O.K. to me chow mein is made with fried noodles vs Lo Mein which I consider made with soft noodles.  Given that you are looking for a recipe using crunchy ones I am sharing mine.  If you don't like crunchy you can surely serve this over soft noodles as well. 

Also it's easier to buy the fried noodles readymade than make them.  You can get these quite easily in any grocery store. 

1 packet crispy noodles

1 small cabbage ( I like Napa) shredded 
1 yellow onion thinly sliced lengthwise
1 bunch of green onions finely chopped
2 cups of shredded or matchstick style carrots
1 cup of bean sprouts (washed and reserved)
2 chicken breasts simmered in a broth of ginger, garlic and then shredded (no skin)
2 cloves of finely chopped garlic
1/2 inch stick of ginger finely minced

Sauce Ingredients:
2 tbsp of soy sauce
1 tbsp of oyster sauce
1 tbsp of rice vinegar
1/2 tsp of sesame oil
2 tsp of chilli sauce (or leave it out if you don't like it spicy) - I use Sambal Olek
1 tbsp of brown sugar
2 tsp of corn starch

Stir all the sauce ingredients and reserve it on the side.

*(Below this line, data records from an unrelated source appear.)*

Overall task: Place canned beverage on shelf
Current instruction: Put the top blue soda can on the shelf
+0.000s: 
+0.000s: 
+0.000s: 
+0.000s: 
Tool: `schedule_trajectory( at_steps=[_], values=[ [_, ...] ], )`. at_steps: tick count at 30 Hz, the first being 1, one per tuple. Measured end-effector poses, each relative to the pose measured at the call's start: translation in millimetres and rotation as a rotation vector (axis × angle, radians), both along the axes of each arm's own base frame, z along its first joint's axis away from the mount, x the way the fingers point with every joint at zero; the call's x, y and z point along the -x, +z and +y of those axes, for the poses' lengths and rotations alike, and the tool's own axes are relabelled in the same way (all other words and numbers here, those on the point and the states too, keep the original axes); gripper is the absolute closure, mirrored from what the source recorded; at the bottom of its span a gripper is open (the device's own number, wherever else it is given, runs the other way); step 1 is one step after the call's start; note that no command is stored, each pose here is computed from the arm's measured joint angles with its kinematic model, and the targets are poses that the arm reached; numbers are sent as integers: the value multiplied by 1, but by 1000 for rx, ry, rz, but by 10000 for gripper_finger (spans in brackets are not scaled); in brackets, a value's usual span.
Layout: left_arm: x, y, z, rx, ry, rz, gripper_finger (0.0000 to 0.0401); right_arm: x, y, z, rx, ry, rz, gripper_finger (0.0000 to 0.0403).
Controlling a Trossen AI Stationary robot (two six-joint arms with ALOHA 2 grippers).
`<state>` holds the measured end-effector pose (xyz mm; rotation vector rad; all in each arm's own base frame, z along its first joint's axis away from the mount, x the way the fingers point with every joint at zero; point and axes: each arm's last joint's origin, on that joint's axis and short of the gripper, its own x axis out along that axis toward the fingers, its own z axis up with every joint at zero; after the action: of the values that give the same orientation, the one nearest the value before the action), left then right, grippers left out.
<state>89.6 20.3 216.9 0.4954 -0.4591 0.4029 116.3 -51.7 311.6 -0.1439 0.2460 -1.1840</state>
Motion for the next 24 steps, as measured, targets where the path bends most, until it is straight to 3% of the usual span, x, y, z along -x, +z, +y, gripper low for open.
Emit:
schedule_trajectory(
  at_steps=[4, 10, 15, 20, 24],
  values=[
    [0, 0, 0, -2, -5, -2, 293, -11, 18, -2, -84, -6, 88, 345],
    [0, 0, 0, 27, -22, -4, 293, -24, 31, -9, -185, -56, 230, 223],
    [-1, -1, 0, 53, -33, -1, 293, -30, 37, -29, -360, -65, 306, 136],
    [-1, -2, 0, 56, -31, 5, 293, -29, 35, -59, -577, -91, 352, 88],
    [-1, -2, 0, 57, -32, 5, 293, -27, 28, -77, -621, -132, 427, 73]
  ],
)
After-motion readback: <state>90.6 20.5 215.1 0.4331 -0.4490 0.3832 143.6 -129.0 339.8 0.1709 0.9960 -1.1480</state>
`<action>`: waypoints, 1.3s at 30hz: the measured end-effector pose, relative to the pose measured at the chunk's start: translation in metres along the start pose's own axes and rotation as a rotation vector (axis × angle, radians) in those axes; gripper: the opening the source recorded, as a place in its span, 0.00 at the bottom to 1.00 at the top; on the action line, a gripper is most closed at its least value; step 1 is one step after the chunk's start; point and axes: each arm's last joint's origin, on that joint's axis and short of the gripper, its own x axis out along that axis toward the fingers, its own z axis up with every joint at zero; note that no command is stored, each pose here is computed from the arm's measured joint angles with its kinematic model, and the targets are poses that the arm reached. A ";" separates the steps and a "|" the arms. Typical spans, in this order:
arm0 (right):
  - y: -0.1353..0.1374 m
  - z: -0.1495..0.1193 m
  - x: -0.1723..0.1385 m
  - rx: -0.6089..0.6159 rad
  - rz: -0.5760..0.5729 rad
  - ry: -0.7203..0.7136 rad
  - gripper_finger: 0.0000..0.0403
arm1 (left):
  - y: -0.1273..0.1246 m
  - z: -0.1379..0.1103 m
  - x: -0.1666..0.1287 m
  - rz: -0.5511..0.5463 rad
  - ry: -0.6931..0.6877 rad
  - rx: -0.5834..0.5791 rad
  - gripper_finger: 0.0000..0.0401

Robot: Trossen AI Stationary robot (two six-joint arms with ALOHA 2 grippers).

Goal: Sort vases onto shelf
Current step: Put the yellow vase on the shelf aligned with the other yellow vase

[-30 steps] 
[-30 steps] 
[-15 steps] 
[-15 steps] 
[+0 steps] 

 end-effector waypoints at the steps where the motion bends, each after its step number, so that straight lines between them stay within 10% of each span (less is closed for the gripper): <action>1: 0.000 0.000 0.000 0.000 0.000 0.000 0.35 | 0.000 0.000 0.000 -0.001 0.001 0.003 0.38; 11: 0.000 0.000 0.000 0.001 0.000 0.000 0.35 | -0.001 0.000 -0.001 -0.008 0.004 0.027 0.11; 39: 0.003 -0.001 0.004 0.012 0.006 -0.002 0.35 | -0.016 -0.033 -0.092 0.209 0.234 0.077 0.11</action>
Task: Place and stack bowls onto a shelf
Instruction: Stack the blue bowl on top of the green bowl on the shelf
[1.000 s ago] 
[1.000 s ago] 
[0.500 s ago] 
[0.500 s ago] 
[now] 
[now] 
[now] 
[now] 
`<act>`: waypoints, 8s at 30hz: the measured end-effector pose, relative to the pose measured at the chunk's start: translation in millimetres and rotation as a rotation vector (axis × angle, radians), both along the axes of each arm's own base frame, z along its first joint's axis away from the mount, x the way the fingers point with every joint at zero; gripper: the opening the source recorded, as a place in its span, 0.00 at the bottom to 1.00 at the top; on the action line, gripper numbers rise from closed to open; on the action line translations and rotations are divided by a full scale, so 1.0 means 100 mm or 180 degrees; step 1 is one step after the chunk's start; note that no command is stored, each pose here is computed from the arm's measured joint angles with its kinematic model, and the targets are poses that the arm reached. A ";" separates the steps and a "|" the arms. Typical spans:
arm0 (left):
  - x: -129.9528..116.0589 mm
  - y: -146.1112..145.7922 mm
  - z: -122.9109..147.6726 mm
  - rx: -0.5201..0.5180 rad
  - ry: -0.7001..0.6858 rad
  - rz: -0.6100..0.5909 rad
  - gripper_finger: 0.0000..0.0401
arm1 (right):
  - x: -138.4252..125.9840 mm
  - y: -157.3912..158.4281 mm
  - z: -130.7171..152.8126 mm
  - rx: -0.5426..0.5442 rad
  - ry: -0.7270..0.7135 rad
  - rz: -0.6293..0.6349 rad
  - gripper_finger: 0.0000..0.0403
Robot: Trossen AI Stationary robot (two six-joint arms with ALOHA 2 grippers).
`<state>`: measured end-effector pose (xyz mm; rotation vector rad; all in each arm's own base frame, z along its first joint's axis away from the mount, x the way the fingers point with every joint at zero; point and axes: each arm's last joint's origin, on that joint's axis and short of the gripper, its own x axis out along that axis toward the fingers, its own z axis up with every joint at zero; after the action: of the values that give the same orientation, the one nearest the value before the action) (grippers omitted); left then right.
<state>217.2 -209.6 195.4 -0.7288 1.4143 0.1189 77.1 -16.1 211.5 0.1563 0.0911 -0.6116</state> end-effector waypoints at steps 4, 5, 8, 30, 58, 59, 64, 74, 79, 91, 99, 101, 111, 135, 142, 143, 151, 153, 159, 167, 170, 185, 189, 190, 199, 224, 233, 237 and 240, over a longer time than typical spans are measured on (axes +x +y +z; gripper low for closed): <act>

In a deep saute pan or wok, add the oil.  Once the oil is relatively hot (it should smoke) add the yellow onions and stir it rapidly.  Next add the carrots and stir them rapidly as well.  Next comes the cabbage and chicken.  Continue to cook this on high heat for 5 minutes or so until the cabbage starts to wilt.  Now add the sauce and adjust salt to your taste.  Cook for another 5 minutes.  Take it off the heat, stir in the green onions and bean sprouts and serve immediately over the noodles.


----------



## kitchenelf (Jul 13, 2005)

This sounds great - thanks for the recipe - I love chow mein and now I can make it.  And I like the crispy noodles also - I also don't like them to get soggy - I ask mine to be put on top instead of the bottom lol  (otherwise you may as well have lomein noodles)


----------



## Yakuta (Jul 13, 2005)

Kitchenelf, I serve my noodles on the top as well but that's not traditional but like you I like crunchy and not soggy noodles.


----------



## kitchenelf (Jul 13, 2005)

Yakuta said:
			
		

> Kitchenelf, I serve my noodles on the top as well but that's not traditional but like you I like crunchy and not soggy noodles.



yep, sometimes tradition just has to be turned upside down!!


----------